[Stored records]
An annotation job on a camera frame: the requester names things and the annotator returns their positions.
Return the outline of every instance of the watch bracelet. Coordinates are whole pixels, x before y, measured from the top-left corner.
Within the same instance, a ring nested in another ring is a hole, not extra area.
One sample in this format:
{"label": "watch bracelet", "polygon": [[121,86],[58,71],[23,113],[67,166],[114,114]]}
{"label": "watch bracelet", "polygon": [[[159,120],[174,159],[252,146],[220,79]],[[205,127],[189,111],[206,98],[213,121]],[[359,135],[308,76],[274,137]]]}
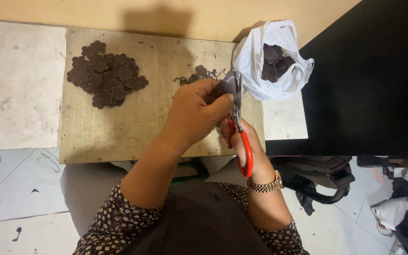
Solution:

PROBLEM DETAILS> All the data above is to be transcribed exactly, with no pictures included.

SOLUTION TO THIS PROBLEM>
An annotation job on a camera frame: the requester names things and the annotator returns their positions.
Return the outline of every instance of the watch bracelet. Coordinates are whole pixels, x before y, measured from the top-left corner.
Within the same instance, a ring nested in another ring is a hole, not extra area.
One sample in this format:
{"label": "watch bracelet", "polygon": [[121,86],[58,71],[23,113],[67,166],[114,114]]}
{"label": "watch bracelet", "polygon": [[[159,120],[174,159],[252,146],[220,79]],[[205,127],[189,111],[206,98],[213,121]],[[359,135],[308,76],[274,137]]]}
Solution:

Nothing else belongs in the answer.